• BRIEF: Would you reproduce the whole listing exactly, dropping any pictures it holds?

• INPUT DATA:
------------------------------------------------------------
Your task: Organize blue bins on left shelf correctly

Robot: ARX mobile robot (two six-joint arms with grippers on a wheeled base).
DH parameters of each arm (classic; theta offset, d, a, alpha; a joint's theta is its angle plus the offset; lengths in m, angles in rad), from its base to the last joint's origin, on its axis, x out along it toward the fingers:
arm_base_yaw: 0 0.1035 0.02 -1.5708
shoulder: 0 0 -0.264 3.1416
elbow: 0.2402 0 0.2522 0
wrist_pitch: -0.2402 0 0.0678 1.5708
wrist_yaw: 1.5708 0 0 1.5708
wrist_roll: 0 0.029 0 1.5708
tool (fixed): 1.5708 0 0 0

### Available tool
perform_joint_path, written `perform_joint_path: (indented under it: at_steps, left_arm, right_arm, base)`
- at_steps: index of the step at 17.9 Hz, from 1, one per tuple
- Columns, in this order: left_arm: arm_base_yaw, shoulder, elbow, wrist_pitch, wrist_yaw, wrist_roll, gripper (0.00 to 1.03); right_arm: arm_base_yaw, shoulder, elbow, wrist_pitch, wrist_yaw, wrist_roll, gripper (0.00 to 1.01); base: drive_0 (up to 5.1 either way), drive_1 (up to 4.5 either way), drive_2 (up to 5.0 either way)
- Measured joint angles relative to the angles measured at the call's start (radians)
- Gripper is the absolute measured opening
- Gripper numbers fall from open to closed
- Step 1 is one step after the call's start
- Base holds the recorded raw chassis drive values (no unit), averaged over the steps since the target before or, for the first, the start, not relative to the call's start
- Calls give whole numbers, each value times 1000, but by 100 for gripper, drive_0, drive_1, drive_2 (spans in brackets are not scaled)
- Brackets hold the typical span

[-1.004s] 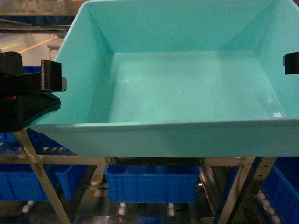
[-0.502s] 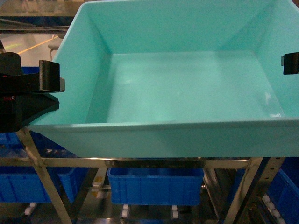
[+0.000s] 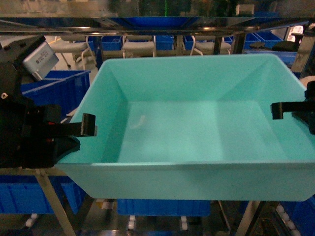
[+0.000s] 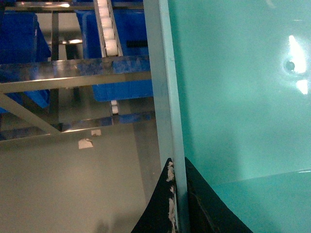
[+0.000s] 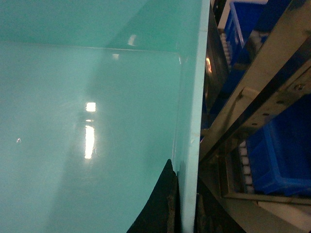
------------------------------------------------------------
• OUTPUT OF THE TASK:
Your task: Organize blue bins on left shelf correctly

Robot: ARX mobile robot (two six-joint arms with grippers on a wheeled base).
DH parameters of each arm (classic; theta offset, d, a, alpha; a joint's theta is its angle plus the offset; lengths in m, angles in rad), from its base to the last joint's origin, on its axis, x out along it toward the fingers:
arm_base_yaw: 0 0.1035 0.02 -1.5708
shoulder: 0 0 -0.264 3.1416
elbow: 0.2402 0 0.2522 0
wrist_pitch: -0.2402 0 0.0678 1.5708
wrist_yaw: 1.5708 0 0 1.5708
wrist_roll: 0 0.029 0 1.5708
tool (fixed): 1.5708 0 0 0

### Available tool
perform_joint_path, written `perform_joint_path: (indented under it: at_steps, left_arm, right_arm, base)`
- at_steps: index of the step at 17.9 Hz, from 1, one per tuple
- Columns, in this order: left_arm: arm_base_yaw, shoulder, elbow, wrist_pitch, wrist_yaw, wrist_roll, gripper (0.00 to 1.03); right_arm: arm_base_yaw, shoulder, elbow, wrist_pitch, wrist_yaw, wrist_roll, gripper (0.00 to 1.01); base: drive_0 (up to 5.1 either way), drive_1 (up to 4.5 either way), drive_2 (up to 5.0 either way)
- Measured joint angles relative to the angles measured at the call's start (radians)
- Gripper is the absolute measured opening
- Gripper numbers fall from open to closed
- Step 1 is one step after the call's start
- Base holds the recorded raw chassis drive values (no unit), averaged over the steps since the target before or, for the first, the start, not relative to the call's start
- Calls give whole numbers, each value times 1000, but by 100 for gripper, drive_0, drive_1, drive_2 (spans in brackets are not scaled)
- Brackets hold the typical span

[-1.004s] 
[-0.502s] 
[+0.000s] 
[+0.000s] 
[+0.000s] 

This exercise requires no further response.